Vitamina D y fósforo
El organismo necesita vitamina D para absorber el calcio, que podemos obtener a través de la piel y de la dieta (quince minutos al sol es suficiente) Un niño, en invierno lo consigue sencillamente a través del sol que le da en las mejillas. Se recomienda un consumo diario de entre 400 y 800 Unidades Internacionales; la yema de huevo, pescados de mar e hígado son las principales fuentes.

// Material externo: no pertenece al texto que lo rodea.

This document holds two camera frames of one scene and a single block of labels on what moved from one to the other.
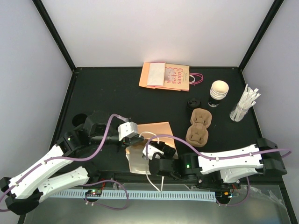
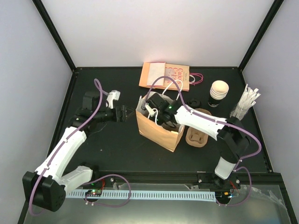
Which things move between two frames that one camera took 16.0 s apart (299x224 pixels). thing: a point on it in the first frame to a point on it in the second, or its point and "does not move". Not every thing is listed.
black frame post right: [259, 34] does not move
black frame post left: [55, 33] does not move
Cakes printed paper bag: [178, 77] does not move
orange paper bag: [160, 131] to [152, 130]
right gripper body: [171, 150] to [160, 121]
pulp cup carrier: [197, 134] does not move

El calcio se absorbe en el intestino delgado y se excreta en la orina, las heces y el sudor. Y un importante nutriente como es el fósforo realiza una función inhibidora (la proporción ha de ser 1:1 calcio/fósforo, es decir, por cada miligramo de calcio otro de fósforo, pero no más)

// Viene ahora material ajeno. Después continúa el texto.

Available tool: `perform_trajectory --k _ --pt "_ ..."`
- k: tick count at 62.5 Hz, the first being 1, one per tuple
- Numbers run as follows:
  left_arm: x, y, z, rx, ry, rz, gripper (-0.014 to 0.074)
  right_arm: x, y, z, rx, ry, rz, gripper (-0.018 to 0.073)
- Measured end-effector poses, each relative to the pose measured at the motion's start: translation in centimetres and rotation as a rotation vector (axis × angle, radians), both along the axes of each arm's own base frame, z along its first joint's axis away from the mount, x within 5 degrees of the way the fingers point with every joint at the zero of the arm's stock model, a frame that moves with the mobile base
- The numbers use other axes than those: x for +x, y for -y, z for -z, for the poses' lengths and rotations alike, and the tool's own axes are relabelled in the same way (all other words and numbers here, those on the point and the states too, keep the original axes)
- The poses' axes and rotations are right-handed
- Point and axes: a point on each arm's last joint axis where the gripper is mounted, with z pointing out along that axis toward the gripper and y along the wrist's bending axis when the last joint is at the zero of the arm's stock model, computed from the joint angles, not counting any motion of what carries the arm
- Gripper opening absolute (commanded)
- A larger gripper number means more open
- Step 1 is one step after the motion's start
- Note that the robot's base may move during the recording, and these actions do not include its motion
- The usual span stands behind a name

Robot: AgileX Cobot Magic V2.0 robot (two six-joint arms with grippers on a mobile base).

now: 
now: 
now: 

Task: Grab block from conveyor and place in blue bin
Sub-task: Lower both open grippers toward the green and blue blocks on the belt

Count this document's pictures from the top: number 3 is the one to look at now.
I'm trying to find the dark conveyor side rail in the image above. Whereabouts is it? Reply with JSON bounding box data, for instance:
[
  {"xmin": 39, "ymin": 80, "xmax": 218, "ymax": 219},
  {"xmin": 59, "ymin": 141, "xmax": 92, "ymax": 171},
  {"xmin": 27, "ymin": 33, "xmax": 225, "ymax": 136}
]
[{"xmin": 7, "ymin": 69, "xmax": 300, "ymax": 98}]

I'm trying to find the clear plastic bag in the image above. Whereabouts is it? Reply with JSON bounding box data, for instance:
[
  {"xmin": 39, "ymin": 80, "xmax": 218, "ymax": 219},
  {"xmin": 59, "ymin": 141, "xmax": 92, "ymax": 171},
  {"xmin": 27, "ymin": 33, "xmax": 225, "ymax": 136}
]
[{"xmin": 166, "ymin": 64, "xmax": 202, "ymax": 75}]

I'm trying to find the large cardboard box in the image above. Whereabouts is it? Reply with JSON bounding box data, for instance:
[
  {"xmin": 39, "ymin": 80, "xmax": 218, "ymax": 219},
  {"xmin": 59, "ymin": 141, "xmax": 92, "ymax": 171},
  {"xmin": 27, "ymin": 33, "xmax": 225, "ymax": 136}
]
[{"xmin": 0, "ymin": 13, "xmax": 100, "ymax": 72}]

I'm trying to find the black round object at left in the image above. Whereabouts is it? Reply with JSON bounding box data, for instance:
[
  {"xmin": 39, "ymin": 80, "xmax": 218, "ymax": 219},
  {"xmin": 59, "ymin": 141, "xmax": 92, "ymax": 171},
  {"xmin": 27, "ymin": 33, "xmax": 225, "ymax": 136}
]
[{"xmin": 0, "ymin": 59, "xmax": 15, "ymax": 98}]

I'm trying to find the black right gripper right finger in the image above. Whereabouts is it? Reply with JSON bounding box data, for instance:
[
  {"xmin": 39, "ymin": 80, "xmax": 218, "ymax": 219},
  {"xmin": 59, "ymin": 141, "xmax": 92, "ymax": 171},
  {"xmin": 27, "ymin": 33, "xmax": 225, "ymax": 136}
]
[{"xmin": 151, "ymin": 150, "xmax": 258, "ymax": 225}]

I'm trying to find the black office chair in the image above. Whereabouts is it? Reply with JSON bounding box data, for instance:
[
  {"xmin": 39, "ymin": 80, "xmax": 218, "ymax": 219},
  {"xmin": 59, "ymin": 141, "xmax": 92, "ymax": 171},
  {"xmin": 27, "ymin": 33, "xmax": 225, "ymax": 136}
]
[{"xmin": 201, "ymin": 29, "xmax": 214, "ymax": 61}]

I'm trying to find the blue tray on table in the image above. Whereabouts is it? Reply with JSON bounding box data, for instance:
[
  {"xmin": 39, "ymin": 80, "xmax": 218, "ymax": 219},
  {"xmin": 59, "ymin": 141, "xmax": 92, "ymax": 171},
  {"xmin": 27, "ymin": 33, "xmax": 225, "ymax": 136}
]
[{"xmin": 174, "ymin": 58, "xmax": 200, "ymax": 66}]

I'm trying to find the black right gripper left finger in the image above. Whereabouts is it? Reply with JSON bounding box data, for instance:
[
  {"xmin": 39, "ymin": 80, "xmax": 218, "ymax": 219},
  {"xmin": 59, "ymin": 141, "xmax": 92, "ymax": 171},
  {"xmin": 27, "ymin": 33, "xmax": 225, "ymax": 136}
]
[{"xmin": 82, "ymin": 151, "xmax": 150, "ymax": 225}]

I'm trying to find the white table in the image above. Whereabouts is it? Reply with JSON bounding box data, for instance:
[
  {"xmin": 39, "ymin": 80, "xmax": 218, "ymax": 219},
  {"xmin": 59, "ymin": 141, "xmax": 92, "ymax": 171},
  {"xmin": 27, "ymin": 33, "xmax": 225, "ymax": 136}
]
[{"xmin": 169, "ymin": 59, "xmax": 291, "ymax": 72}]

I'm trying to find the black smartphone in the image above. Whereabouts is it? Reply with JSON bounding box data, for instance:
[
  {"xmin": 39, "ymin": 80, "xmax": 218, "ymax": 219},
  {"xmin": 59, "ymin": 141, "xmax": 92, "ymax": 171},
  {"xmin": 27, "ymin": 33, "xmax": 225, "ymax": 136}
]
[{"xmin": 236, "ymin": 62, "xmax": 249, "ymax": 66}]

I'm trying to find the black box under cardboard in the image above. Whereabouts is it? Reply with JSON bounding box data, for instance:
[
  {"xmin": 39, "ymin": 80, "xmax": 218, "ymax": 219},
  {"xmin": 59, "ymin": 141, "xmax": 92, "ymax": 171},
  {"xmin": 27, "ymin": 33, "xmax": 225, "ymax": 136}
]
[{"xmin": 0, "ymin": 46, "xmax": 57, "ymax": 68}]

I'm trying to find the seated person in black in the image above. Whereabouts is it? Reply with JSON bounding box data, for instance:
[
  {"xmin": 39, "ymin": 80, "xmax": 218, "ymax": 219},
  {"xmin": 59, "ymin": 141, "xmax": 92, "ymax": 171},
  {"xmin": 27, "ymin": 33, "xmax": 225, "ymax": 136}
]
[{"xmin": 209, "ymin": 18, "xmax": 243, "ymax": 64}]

El fósforo lo aporta a nuestra alimentación fundamentalmente los alimentos proteicos, carne (proporción calcio/fosforo1:30), pescado (1:30), huevo, lácteos. Por tanto, conocemos que altos niveles de proteína y exceso de sal en la dieta también aumentan la eliminación del calcio por los riñones. Y a mayor proporción de proteínas, mayor necesidad de calcio.
La vitamina C es un cofactor de asimilación de calcio, por ejemplo, un yogur con un kivi o naranja mejora la absorción de calcio respecto si se toma sólo.
La leche de cabra (si el niño digiere peor la de vaca) y el queso parmesano para niños con dificultades digestivas son otras opciones. Para los que tienen problemas con los lacteos se puede consumir leche sin lactosa siendo la alternativa vegetal más rica en calcio las semillas de sésamo molidas, almendras y judías secas.
Un vaso de leche+2 yogures+40g de queso cubren 1200mg de calcio diariamente.
EDAD Calcio/día/mg
-0 a 6 meses: 210
-7 a 12 meses 270
-1 a 3 años: 500
-4 a 8 años: 800
-9 a 13 años: 1300
-14 a 18 años: 1300
(Informe FAO/OMS comité de expertos en necesidades de calcio)*.